WORK INSTRUCTION :: In the records below, find the line holding "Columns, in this" and the line holding "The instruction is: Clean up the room". Set down both, with every line between them, exactly.

Data entries:
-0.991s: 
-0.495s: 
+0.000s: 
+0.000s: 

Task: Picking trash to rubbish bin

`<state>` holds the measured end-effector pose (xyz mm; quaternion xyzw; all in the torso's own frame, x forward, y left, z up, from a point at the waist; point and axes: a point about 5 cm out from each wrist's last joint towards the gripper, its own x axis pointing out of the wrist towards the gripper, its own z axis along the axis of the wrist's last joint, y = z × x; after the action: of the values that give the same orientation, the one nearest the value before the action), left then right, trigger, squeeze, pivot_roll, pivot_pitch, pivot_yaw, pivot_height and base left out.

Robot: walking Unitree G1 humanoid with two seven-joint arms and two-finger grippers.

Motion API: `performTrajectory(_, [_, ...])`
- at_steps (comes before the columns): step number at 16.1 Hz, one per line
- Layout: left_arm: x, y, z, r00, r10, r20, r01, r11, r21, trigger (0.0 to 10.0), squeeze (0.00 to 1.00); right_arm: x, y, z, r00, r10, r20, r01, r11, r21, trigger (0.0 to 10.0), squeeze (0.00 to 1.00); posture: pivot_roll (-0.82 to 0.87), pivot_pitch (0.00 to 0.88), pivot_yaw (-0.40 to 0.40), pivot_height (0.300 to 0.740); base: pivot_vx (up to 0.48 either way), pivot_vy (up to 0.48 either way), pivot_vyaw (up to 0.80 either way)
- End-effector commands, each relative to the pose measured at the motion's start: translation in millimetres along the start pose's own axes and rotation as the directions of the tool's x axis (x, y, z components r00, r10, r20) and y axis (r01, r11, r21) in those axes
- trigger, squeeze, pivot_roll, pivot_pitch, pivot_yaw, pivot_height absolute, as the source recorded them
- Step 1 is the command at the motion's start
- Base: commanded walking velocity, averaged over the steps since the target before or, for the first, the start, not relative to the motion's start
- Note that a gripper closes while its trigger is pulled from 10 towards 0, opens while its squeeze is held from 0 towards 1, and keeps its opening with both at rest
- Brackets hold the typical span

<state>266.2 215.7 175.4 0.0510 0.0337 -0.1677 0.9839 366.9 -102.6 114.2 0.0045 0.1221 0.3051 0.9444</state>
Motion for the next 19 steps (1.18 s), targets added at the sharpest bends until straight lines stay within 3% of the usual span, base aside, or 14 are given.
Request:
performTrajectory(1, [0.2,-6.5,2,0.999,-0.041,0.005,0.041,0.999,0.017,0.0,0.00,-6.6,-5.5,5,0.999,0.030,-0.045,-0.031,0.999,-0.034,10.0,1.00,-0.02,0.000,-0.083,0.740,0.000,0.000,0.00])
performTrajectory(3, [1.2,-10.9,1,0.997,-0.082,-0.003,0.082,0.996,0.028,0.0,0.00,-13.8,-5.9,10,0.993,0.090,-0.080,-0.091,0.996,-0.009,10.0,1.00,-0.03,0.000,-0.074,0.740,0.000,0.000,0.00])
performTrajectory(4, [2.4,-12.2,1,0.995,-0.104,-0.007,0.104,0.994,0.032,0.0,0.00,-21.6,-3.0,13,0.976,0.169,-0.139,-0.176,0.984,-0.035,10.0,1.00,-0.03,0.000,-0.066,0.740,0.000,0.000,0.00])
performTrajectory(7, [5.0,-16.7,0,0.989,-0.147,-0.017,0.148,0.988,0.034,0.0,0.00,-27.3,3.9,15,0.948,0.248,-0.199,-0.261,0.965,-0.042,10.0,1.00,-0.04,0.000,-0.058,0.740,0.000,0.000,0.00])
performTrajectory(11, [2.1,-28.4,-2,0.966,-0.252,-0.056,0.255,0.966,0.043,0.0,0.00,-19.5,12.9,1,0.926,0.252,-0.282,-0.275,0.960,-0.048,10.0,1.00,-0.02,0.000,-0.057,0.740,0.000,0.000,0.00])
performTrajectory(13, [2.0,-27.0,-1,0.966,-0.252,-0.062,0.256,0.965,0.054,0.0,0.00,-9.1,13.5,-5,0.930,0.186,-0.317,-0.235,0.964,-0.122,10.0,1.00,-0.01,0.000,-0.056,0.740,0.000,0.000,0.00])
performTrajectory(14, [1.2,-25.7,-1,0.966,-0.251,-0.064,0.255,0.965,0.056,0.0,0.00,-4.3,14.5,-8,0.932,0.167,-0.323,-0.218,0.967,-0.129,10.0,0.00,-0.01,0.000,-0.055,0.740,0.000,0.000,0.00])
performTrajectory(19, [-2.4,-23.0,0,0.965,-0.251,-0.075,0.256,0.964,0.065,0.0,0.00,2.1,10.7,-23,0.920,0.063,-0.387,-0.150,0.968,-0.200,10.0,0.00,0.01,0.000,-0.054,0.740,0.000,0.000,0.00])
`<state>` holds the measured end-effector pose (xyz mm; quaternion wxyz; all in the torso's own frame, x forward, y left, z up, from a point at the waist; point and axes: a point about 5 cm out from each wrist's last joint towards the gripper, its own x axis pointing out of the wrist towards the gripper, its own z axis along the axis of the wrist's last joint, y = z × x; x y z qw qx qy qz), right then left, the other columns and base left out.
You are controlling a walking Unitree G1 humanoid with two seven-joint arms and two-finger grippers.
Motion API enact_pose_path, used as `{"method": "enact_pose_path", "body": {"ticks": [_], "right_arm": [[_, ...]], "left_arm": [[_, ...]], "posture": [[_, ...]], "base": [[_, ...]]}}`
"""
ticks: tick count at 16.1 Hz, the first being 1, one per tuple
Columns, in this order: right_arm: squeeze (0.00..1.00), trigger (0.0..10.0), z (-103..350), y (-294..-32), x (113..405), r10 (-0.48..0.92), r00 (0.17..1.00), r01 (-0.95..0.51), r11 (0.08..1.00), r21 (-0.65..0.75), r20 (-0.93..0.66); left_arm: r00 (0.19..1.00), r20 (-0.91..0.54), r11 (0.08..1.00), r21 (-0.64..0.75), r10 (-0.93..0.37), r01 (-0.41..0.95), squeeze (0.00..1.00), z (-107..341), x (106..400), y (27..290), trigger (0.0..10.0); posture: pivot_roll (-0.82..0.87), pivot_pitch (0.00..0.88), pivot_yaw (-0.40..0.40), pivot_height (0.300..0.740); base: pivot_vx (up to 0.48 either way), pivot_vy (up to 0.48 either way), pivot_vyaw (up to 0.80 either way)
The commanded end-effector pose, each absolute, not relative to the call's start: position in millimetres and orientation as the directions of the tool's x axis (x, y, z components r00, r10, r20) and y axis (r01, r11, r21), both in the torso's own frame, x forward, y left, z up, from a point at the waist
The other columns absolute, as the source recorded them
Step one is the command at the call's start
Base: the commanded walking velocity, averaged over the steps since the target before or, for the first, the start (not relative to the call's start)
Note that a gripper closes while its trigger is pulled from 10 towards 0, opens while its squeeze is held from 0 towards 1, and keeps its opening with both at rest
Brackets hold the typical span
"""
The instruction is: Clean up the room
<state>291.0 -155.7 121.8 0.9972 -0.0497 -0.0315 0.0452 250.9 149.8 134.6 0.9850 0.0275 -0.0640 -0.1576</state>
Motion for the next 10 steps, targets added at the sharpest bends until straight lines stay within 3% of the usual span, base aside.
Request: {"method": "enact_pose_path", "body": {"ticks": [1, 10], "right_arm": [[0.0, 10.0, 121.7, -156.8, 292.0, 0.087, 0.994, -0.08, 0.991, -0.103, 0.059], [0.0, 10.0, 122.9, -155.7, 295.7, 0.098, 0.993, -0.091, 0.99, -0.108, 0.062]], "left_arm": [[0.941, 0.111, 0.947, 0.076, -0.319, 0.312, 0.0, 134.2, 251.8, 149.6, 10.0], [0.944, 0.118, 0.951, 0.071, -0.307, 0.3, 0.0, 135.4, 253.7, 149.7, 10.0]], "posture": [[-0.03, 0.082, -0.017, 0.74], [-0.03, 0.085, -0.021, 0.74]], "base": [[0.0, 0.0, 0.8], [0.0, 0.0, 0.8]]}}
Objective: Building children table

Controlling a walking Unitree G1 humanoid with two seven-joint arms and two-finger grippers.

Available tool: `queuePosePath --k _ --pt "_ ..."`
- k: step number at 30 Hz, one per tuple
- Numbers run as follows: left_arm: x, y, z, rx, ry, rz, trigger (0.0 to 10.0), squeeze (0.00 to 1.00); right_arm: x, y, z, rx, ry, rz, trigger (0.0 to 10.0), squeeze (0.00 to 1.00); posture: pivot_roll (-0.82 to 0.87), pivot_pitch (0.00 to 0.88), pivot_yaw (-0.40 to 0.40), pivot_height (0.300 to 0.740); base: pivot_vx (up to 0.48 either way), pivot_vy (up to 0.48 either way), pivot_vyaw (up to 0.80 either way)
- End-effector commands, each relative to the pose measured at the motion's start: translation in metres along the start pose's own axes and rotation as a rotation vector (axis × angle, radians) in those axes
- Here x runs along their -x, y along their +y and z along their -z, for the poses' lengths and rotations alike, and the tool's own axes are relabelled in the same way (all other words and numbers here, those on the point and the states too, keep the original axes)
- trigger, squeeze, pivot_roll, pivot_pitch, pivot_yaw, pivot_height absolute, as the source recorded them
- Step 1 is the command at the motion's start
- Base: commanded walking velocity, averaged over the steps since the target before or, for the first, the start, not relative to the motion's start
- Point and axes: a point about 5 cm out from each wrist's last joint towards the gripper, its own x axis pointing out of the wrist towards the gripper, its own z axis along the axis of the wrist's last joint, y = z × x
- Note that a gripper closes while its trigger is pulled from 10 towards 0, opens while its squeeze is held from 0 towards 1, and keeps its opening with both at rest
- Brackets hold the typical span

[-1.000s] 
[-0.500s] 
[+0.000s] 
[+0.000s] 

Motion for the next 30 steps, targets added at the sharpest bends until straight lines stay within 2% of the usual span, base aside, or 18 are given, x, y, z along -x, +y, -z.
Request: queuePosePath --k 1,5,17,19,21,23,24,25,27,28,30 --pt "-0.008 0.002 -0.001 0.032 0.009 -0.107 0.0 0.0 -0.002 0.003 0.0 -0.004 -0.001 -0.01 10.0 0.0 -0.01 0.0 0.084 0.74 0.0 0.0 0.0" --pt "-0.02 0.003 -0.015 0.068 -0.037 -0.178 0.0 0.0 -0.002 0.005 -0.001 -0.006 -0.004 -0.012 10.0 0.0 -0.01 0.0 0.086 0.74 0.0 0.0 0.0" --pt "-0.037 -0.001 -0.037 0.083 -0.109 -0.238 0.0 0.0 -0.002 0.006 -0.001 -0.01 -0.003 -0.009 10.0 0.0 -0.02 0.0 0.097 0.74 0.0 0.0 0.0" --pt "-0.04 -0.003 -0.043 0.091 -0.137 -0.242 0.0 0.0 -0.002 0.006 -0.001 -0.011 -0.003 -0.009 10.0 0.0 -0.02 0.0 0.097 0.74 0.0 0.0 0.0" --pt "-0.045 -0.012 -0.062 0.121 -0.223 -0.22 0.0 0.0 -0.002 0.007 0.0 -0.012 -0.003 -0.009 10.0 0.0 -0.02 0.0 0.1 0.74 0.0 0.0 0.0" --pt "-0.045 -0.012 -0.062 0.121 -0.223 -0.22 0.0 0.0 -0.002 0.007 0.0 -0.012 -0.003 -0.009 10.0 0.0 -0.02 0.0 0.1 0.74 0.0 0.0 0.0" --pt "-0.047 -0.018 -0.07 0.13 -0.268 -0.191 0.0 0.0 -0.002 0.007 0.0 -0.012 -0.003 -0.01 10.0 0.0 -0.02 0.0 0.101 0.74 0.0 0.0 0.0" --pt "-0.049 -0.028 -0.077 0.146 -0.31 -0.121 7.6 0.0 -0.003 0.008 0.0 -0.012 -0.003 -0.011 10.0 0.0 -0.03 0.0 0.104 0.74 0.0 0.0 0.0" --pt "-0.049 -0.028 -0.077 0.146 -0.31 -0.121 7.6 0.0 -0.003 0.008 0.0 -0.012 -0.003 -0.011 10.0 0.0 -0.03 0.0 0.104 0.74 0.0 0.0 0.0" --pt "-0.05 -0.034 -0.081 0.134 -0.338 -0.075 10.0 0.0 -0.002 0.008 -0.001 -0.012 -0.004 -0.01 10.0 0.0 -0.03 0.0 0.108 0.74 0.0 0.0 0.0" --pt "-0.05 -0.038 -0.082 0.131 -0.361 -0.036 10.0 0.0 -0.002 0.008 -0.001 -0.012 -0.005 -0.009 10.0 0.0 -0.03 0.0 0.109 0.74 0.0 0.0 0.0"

SOLUTION BELOW ::
Columns, in this order: right_arm: squeeze (0.00..1.00), trigger (0.0..10.0), z (-103..350), y (-294..-32), x (113..405), r10 (-0.48..0.92), r00 (0.17..1.00), r01 (-0.95..0.51), r11 (0.08..1.00), r21 (-0.65..0.75), r20 (-0.93..0.66); left_arm: r00 (0.19..1.00), r20 (-0.91..0.54), r11 (0.08..1.00), r21 (-0.64..0.75), r10 (-0.93..0.37), r01 (-0.41..0.95), squeeze (0.00..1.00), z (-107..341), x (106..400), y (27..290), trigger (0.0..10.0); posture: pivot_roll (-0.82..0.87), pivot_pitch (0.00..0.88), pivot_yaw (-0.40..0.40), pivot_height (0.300..0.740); base: pivot_vx (up to 0.48 either way), pivot_vy (up to 0.48 either way), pivot_vyaw (up to 0.80 either way)
The commanded end-effector pose, each absolute, not relative to the call's start: position in millimetres and orientation as the directions of the tool's x axis (x, y, z components r00, r10, r20) and y axis (r01, r11, r21), both in the torso's own frame, x forward, y left, z up, from a point at the waist
The other columns absolute, as the source recorded them
Step one is the command at the call's start
Base: the commanded walking velocity, averaged over the steps since the target before or, for the first, the start (not relative to the call's start)
Note that a gripper closes while its trigger is pulled from 10 towards 0, opens while its squeeze is held from 0 towards 1, and keeps its opening with both at rest
Brackets hold the typical span
"""
The instruction is: Clean up the room

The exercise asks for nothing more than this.